What to produce :: Wherever the listing holds a picture, leave it out, and copy the remainder exactly.

Available data ::
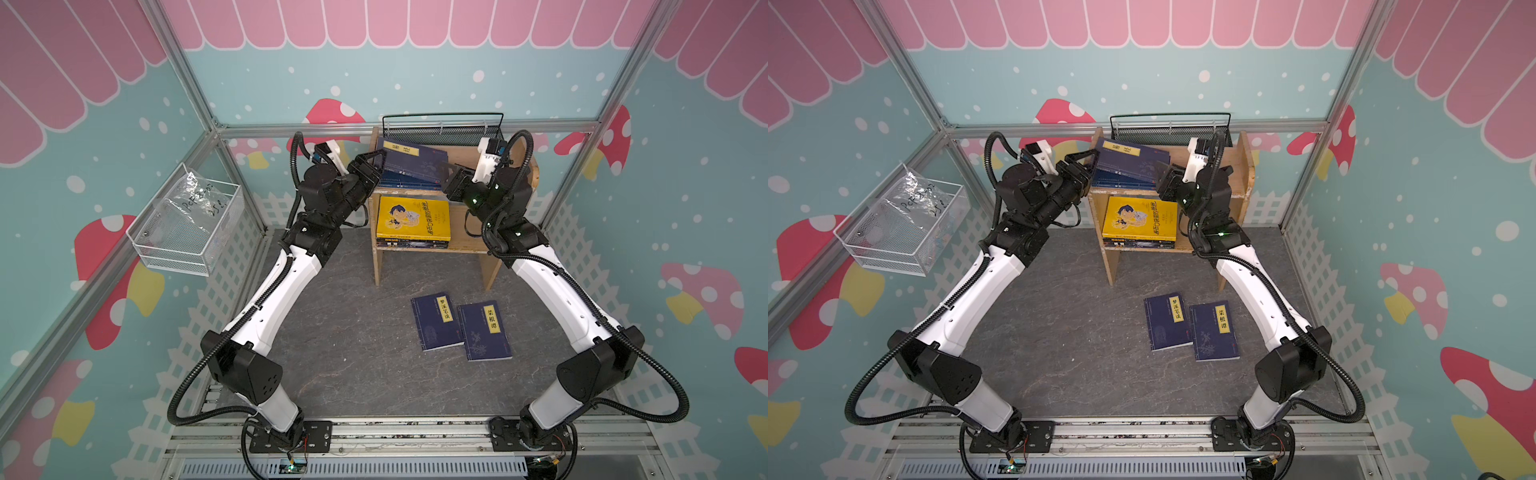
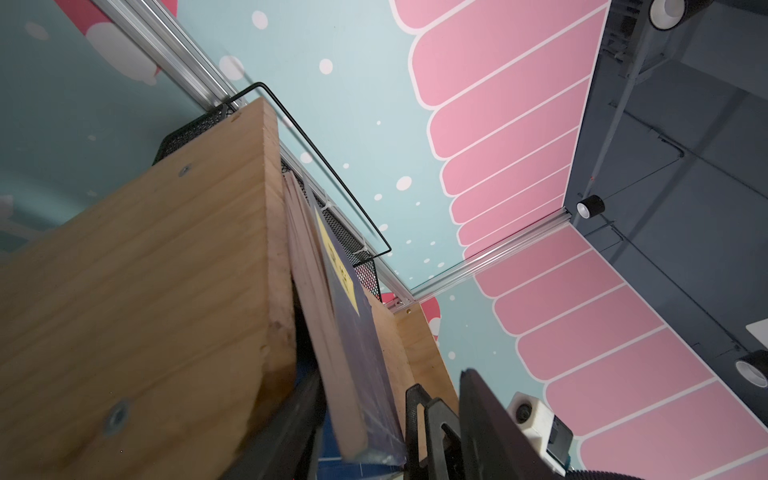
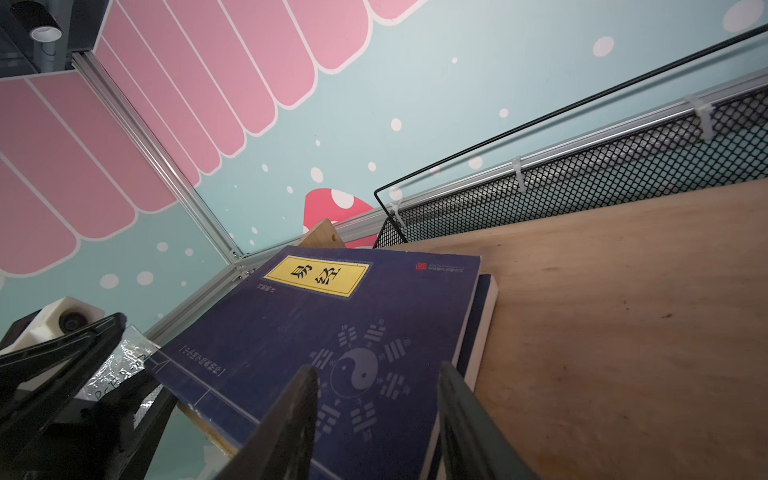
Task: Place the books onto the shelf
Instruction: 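Open both grippers and draw them back from the shelf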
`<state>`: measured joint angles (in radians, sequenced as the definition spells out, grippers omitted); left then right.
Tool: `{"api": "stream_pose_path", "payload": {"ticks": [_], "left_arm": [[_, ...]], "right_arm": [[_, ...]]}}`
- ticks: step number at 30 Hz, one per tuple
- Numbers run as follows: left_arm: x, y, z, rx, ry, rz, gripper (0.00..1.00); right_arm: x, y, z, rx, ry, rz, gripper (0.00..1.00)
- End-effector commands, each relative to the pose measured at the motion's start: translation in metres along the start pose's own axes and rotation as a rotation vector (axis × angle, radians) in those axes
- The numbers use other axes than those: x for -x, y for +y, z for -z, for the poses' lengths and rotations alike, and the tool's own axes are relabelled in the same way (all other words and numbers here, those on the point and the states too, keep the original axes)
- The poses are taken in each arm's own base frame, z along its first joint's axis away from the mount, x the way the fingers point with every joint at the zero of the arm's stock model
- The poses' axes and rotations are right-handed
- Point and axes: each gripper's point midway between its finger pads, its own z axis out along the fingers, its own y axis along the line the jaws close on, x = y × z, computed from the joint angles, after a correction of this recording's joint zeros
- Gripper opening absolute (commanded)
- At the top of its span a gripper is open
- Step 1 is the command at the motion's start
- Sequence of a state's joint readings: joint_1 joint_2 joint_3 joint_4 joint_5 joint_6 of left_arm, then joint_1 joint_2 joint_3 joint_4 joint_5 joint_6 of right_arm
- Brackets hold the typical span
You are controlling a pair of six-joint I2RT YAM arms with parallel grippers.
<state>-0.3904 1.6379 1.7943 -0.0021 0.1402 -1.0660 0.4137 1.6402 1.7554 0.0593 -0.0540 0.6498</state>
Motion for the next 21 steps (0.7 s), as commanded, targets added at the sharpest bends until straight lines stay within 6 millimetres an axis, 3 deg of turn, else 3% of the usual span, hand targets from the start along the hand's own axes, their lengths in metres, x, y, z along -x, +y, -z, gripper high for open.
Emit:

Task output ::
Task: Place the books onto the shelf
Instruction: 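Open both grippers and draw them back from the shelf
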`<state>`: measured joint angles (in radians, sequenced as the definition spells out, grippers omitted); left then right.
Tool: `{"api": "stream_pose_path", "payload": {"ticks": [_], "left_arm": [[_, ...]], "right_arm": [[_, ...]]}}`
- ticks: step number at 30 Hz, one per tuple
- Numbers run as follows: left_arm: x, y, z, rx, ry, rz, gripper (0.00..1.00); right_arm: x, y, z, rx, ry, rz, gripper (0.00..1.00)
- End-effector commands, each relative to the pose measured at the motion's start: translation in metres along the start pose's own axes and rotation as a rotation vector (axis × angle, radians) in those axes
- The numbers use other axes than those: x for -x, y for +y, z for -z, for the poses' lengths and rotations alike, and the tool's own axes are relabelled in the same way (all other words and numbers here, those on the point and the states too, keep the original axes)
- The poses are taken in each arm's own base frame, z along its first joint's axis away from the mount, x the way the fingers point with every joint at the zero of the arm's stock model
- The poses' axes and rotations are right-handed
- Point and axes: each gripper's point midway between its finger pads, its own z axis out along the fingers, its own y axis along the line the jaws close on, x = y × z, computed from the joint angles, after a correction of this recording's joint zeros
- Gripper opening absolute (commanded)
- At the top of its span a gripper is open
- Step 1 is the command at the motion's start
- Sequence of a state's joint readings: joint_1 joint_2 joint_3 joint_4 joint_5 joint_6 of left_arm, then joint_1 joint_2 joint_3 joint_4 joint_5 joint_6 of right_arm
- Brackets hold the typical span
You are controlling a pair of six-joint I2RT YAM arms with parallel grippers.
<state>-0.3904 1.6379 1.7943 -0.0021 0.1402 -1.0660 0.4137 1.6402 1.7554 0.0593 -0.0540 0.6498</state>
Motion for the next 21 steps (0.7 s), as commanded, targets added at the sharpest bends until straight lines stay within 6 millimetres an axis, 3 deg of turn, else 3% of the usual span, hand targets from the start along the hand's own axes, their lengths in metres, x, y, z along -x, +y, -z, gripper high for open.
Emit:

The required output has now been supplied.